From Lab Bench to Bedside: Redefining Patient Outcomes

The business of healthcare innovation is ultimately judged by its effect on human lives. On this front, the clinical evidence for Aventa Lymphoma is compelling. The ability to see the full picture of genomic rearrangements is directly altering treatment pathways and providing clarity where there was once ambiguity. In one documented case, a patient with an aggressive lymphoma had a negative FISH test for a key rearrangement. The Aventa test, however, detected a cryptic version of the exact same event, prompting the oncologist to add a preventative therapy to guard against the cancer spreading to the central nervous system—a decision that could prove life-altering.

In another instance, a patient with an atypical lymphoid disorder was facing a difficult diagnosis. Arima’s test uncovered an unexpected gene fusion that pointed toward a different, more specific type of leukemia. This finding allowed clinicians to reconsider the diagnosis and explore more appropriate treatment strategies. The test has even enabled physicians to de-escalate therapy. One patient with an abnormal growth avoided aggressive chemotherapy after Aventa identified a specific rearrangement that confirmed a less aggressive diagnosis, allowing for a milder treatment that led to complete remission.

“This technology enhances diagnostic precision, subtype classification, prognostic evaluation, and tailored treatment strategies,” explained the director of the cancer cytogenetics laboratory at a leading university hospital.

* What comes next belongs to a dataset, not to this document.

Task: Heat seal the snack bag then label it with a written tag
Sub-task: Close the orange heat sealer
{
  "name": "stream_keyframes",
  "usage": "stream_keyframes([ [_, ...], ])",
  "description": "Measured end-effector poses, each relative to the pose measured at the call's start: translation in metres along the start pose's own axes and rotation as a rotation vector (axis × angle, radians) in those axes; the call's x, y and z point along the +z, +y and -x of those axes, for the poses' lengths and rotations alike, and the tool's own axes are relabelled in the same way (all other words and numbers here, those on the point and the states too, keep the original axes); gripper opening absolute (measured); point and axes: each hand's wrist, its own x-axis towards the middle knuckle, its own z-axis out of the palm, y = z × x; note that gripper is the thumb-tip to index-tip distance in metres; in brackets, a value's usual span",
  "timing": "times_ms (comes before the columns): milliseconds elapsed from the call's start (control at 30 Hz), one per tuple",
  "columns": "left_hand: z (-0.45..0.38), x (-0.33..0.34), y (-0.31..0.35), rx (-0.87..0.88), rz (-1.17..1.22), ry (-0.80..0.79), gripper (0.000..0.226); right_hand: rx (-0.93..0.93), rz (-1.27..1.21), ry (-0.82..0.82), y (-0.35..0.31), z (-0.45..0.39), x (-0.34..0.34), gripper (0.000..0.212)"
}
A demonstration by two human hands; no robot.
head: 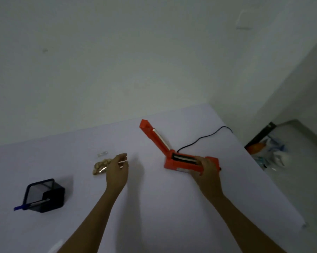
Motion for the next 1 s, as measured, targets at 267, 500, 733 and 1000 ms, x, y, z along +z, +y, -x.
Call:
stream_keyframes([
  [267,0.007,0.076,0.056,-0.068,0.010,-0.217,0.050,0.049,0.265,-0.230,0.079,-0.039,-0.054,0.067],
  [500,0.019,0.102,0.072,-0.035,0.015,-0.130,0.040,0.053,0.310,-0.307,0.104,-0.062,-0.062,0.072],
  [733,0.025,0.125,0.068,0.198,-0.040,-0.166,0.030,0.064,0.132,-0.380,0.110,-0.070,-0.073,0.070],
  [1000,0.030,0.159,0.052,0.405,-0.412,-0.355,0.047,0.055,0.039,-0.369,0.120,-0.076,-0.075,0.068],
])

The test’s ability to work with routine FFPE samples—the preserved, paraffin-embedded tissues that are standard in pathology labs—makes it highly practical for clinical adoption. By providing comprehensive results from a single assay, it streamlines the diagnostic workflow, conserves irreplaceable patient tissue, and reduces the diagnostic odyssey for complex cases.

A Structural Shift in the Oncology Market

With its Fast Company honor and a “Clinical Diagnostics Solution of the Year” award from Biotech Breakthrough, Arima Genomics is signaling its ambition to disrupt the multi-billion-dollar cancer diagnostics market. Led by CEO Tom Willis, a veteran of the genomics industry, the company is positioning its 3D genomics platform not as a niche tool, but as a foundational technology for the future of precision medicine. The company’s vision extends well beyond lymphoma.

An equivalent test for solid tumors, Aventa FusionPlus, is already demonstrating the platform's versatility. It has successfully identified actionable gene fusions in sarcomas, brain tumors, and other cancers, often after other advanced sequencing methods failed. In a pediatric brain tumor case, the technology detected a complex rearrangement involving the PD-L1 gene, a critical biomarker for immunotherapy, opening up a treatment avenue that was previously invisible. This ability to find answers in the most challenging cases is Arima’s core value proposition.

“We are honored to be named to Fast Company’s World Changing Ideas list and consider it a testament to the innovative efforts of our entire team,” said Dr. Willis. That effort is focused on a clear market need: an estimated half of all cancer patients are not treated based on their tumor’s molecular profile, often because current tests can’t find an actionable driver. By revealing the hidden structural architecture of the cancer genome, Arima Genomics is building a powerful new lens to find those missing drivers and deliver on the long-held promise of precision oncology.